(Work task):
Note how many lines of the data below hold the word "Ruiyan", then give that number with no other text.

+++

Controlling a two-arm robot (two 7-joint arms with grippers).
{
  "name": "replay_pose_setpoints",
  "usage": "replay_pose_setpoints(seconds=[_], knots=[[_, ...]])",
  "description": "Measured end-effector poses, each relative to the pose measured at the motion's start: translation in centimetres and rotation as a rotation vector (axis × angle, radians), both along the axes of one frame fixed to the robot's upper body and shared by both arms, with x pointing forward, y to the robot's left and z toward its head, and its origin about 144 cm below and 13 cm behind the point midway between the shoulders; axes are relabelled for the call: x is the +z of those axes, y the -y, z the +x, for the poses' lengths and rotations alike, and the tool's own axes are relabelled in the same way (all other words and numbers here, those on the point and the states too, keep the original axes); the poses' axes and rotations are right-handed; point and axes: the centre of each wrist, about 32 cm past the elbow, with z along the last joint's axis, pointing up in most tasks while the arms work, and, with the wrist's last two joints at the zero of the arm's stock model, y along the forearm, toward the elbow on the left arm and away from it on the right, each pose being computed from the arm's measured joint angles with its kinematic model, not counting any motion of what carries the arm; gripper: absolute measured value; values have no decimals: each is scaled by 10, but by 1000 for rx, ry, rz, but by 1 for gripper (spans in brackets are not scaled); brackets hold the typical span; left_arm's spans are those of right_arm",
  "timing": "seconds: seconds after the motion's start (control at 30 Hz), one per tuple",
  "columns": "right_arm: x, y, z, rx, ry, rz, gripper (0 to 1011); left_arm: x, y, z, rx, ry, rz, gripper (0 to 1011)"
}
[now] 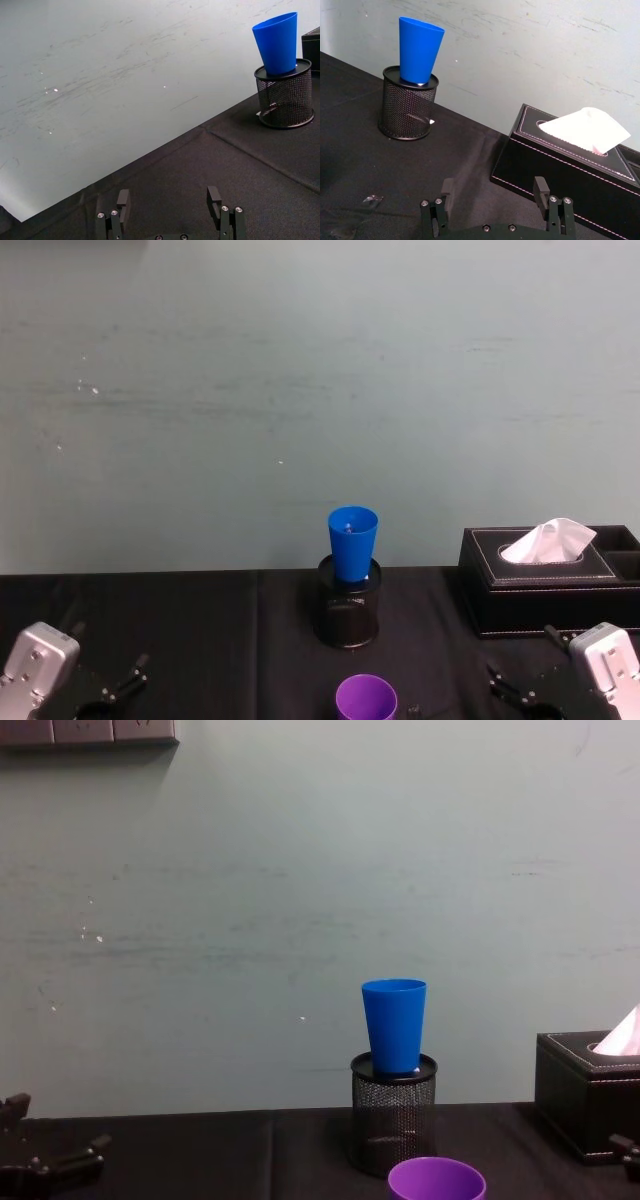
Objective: Pick up one cup with a gripper and tap it against the other cup.
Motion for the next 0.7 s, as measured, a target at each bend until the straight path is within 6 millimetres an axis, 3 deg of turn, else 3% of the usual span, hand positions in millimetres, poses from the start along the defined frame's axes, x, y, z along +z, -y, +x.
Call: replay_pose_setpoints(seconds=[0.7], knots=[[0, 0, 0, 0, 0, 0, 1002, 0, 0, 0, 0, 0, 0, 1000]])
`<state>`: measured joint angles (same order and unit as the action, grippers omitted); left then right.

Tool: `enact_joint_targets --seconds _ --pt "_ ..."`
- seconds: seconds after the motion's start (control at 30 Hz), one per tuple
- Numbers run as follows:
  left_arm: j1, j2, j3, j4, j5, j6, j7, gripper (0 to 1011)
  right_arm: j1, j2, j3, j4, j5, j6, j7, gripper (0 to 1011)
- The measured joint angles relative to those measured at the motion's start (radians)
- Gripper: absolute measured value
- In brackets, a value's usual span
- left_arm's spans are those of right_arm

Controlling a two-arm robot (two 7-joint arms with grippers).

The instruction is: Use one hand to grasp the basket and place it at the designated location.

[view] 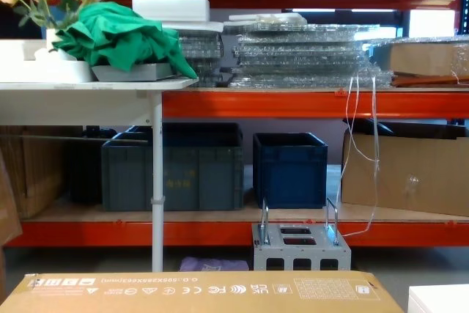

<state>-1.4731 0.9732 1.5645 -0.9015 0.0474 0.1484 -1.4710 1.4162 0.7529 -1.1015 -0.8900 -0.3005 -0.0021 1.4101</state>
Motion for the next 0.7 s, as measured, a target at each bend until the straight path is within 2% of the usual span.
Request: enact_joint_targets --seconds 0.43,0.7 --pt "0.0 0.0 0.0 0.0 0.0 0.0 0.0 0 -0.02 -0.019 0.011 0.055 0.013 -0.039 0.029 239" --pt "0.0 0.0 0.0 0.0 0.0 0.0 0.0 0 -0.034 -0.025 0.01 0.064 0.029 -0.054 0.05 239"
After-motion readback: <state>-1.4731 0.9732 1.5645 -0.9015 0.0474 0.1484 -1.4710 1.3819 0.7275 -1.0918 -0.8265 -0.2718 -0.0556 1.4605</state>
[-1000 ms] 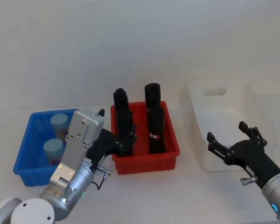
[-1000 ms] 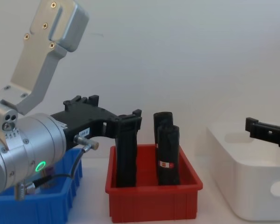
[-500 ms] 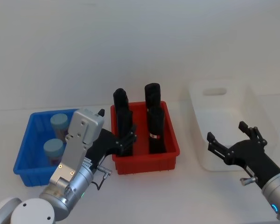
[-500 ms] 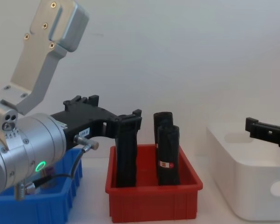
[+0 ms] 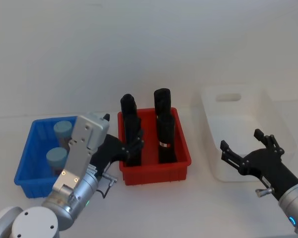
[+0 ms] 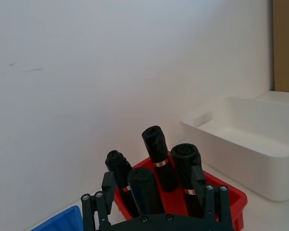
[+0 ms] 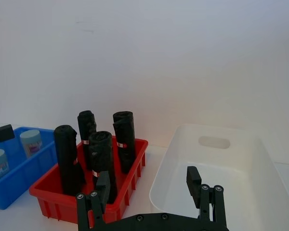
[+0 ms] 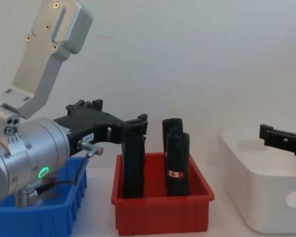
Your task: Pick the cotton swabs from the blue box and place them into the white box.
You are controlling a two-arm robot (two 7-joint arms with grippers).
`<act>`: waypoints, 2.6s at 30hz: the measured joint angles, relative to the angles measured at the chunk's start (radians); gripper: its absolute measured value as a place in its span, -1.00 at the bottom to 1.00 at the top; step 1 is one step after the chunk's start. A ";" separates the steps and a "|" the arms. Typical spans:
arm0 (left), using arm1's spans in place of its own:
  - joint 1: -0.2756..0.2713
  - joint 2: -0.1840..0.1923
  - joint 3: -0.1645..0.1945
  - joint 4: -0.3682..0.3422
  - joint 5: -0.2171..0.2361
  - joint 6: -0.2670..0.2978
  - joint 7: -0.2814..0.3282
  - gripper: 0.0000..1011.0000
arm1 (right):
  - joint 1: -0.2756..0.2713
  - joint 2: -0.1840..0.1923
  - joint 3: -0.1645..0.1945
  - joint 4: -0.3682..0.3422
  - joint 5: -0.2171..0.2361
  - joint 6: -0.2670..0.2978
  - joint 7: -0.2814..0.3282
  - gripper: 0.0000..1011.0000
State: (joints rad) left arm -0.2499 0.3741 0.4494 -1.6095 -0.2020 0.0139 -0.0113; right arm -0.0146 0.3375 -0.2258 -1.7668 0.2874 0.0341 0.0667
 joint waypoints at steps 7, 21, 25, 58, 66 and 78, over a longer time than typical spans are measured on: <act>-0.023 -0.007 -0.017 0.035 -0.010 0.005 0.000 0.99 | 0.000 0.000 0.000 0.000 0.000 0.000 0.000 0.98; -0.055 0.016 -0.083 0.120 -0.063 0.066 0.033 0.99 | 0.000 0.000 0.000 0.000 0.000 0.000 0.000 0.98; -0.063 0.028 -0.107 0.154 -0.084 0.090 0.038 0.99 | 0.000 0.000 0.000 0.000 0.000 0.000 0.000 0.98; -0.170 0.031 -0.168 0.444 -0.122 0.151 -0.134 0.99 | 0.000 0.000 0.000 0.000 0.000 0.000 0.000 0.98; -0.190 0.024 -0.169 0.488 -0.114 0.154 -0.161 0.87 | 0.000 0.000 0.000 0.000 0.000 0.000 0.000 0.98; -0.201 0.022 -0.174 0.508 -0.112 0.160 -0.186 0.32 | 0.000 0.000 0.000 0.000 0.000 0.000 0.000 0.98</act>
State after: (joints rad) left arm -0.4505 0.3957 0.2753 -1.1020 -0.3135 0.1739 -0.1968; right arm -0.0147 0.3375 -0.2258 -1.7668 0.2874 0.0340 0.0667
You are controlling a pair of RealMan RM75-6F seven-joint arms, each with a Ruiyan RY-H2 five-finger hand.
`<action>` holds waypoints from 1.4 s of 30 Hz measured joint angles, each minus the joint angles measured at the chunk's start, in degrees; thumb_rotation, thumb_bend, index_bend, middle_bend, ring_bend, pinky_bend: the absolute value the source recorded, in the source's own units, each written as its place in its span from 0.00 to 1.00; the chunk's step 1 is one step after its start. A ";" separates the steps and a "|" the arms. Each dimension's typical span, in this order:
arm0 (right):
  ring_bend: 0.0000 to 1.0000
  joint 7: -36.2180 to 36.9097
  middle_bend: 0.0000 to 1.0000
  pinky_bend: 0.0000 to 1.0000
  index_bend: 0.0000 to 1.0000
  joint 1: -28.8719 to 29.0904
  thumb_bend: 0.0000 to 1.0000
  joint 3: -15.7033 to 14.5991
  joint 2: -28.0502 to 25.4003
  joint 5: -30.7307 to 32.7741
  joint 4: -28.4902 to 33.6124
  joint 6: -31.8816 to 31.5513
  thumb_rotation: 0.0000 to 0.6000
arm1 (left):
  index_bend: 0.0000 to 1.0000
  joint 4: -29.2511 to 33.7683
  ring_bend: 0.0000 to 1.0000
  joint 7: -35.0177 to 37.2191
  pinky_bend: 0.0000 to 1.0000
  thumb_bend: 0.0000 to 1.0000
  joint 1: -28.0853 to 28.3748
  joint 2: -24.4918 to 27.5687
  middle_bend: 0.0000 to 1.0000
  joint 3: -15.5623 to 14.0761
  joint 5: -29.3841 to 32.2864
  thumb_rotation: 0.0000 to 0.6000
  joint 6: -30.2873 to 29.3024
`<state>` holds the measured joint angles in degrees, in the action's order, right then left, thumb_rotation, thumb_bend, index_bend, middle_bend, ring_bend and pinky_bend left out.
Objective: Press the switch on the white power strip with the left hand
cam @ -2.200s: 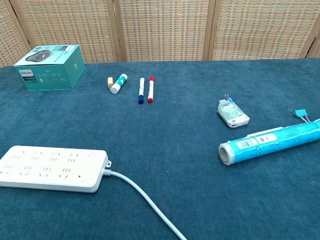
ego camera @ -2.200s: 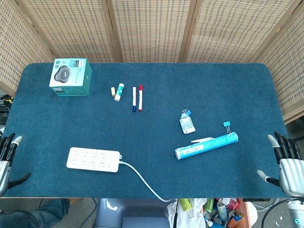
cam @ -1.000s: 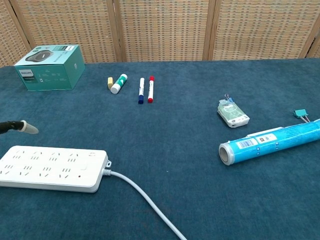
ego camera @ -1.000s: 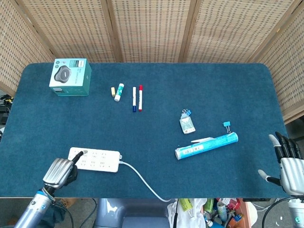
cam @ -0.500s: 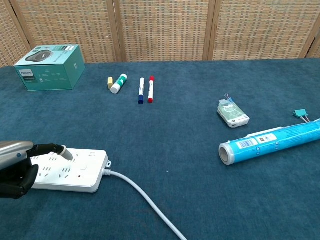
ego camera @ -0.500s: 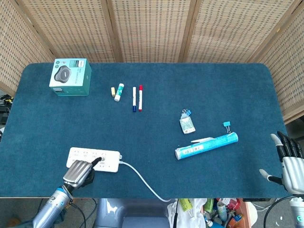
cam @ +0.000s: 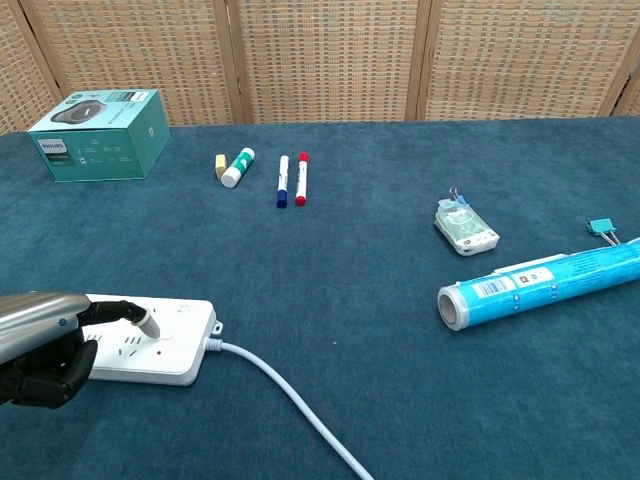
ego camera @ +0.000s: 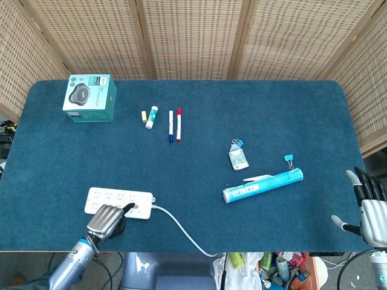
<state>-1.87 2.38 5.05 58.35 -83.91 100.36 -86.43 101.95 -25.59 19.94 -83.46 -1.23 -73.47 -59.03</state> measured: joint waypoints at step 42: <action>0.00 -1.86 0.00 0.00 0.00 -0.23 0.00 -0.70 0.48 -1.50 0.76 -0.70 1.00 | 0.02 -10.06 0.30 22.13 0.24 0.00 -11.22 11.37 0.34 5.60 -16.80 0.07 -37.84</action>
<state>-3.73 2.15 4.35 58.83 -85.41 101.12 -87.13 91.89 -3.45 8.73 -72.09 4.36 -90.27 -96.88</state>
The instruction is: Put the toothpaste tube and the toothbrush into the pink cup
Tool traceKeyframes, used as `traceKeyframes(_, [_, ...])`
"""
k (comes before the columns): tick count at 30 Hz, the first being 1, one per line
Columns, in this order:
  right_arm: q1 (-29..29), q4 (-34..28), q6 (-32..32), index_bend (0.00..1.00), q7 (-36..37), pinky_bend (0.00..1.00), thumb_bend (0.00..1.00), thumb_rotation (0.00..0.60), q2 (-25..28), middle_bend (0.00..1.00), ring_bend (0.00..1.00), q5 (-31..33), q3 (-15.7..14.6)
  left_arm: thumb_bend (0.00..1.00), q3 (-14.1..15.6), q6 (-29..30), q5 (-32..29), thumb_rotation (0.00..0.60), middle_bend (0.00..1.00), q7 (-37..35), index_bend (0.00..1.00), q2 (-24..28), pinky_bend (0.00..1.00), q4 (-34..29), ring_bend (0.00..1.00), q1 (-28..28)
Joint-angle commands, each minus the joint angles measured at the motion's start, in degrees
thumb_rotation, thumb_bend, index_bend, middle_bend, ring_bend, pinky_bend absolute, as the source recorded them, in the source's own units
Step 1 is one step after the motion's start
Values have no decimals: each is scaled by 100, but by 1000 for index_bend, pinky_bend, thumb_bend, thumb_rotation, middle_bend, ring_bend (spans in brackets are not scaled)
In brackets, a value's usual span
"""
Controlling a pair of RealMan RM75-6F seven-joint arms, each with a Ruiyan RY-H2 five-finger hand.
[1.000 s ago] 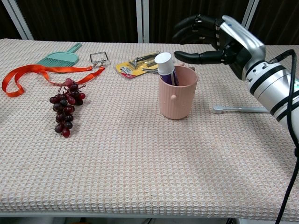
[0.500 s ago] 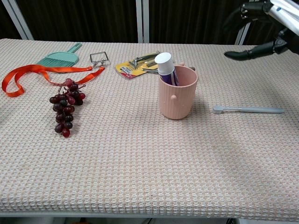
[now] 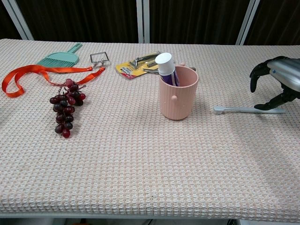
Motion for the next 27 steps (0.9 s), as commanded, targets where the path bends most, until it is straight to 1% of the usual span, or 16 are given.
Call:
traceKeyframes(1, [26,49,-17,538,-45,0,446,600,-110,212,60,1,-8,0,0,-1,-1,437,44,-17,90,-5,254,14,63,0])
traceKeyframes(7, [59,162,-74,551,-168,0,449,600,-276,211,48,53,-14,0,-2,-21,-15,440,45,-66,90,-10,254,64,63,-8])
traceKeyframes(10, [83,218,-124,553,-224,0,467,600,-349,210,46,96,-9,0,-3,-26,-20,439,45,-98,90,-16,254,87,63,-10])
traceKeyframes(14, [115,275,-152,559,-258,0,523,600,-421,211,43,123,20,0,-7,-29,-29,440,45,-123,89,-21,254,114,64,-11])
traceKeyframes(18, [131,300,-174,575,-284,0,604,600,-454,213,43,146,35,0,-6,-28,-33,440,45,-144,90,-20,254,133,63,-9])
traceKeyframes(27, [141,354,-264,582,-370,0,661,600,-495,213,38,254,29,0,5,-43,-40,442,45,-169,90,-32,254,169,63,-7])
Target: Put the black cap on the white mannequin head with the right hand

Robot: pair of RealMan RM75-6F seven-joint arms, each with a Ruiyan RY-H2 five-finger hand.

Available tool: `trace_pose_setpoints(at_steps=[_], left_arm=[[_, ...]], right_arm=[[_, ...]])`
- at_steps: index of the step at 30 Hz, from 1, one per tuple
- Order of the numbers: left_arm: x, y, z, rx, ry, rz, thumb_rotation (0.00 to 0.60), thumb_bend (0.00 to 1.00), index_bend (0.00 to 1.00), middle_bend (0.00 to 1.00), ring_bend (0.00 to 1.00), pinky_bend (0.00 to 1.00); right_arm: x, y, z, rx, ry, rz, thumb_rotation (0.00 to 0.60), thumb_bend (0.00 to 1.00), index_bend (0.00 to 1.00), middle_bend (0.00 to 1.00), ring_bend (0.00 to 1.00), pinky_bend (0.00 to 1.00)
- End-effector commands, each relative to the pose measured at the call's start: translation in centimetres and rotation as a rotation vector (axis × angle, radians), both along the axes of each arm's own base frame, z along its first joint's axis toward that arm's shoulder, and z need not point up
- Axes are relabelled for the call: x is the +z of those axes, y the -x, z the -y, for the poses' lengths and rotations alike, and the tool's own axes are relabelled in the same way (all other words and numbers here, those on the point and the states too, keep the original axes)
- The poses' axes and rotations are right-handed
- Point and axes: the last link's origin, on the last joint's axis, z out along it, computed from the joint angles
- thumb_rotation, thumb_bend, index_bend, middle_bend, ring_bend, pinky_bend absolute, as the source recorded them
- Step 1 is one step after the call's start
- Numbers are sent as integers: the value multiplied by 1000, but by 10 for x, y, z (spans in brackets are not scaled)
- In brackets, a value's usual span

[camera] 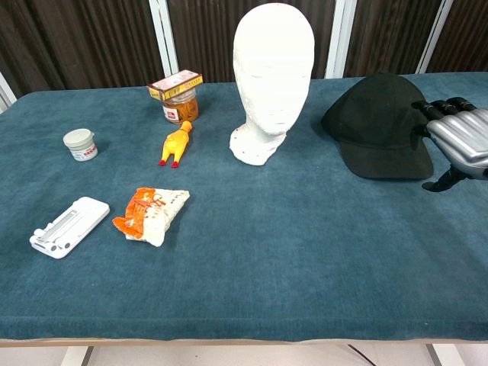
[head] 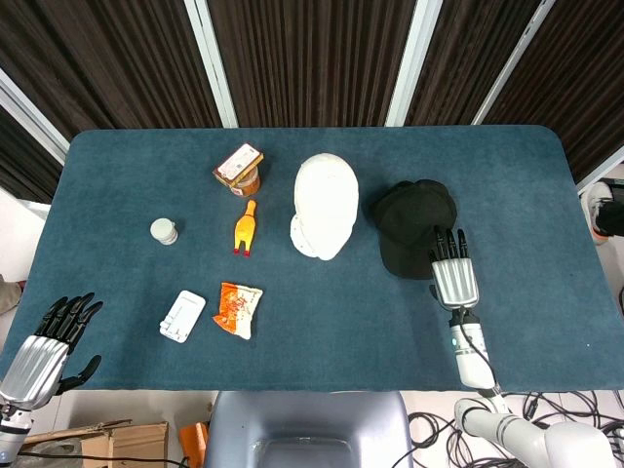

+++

(Worked solution):
3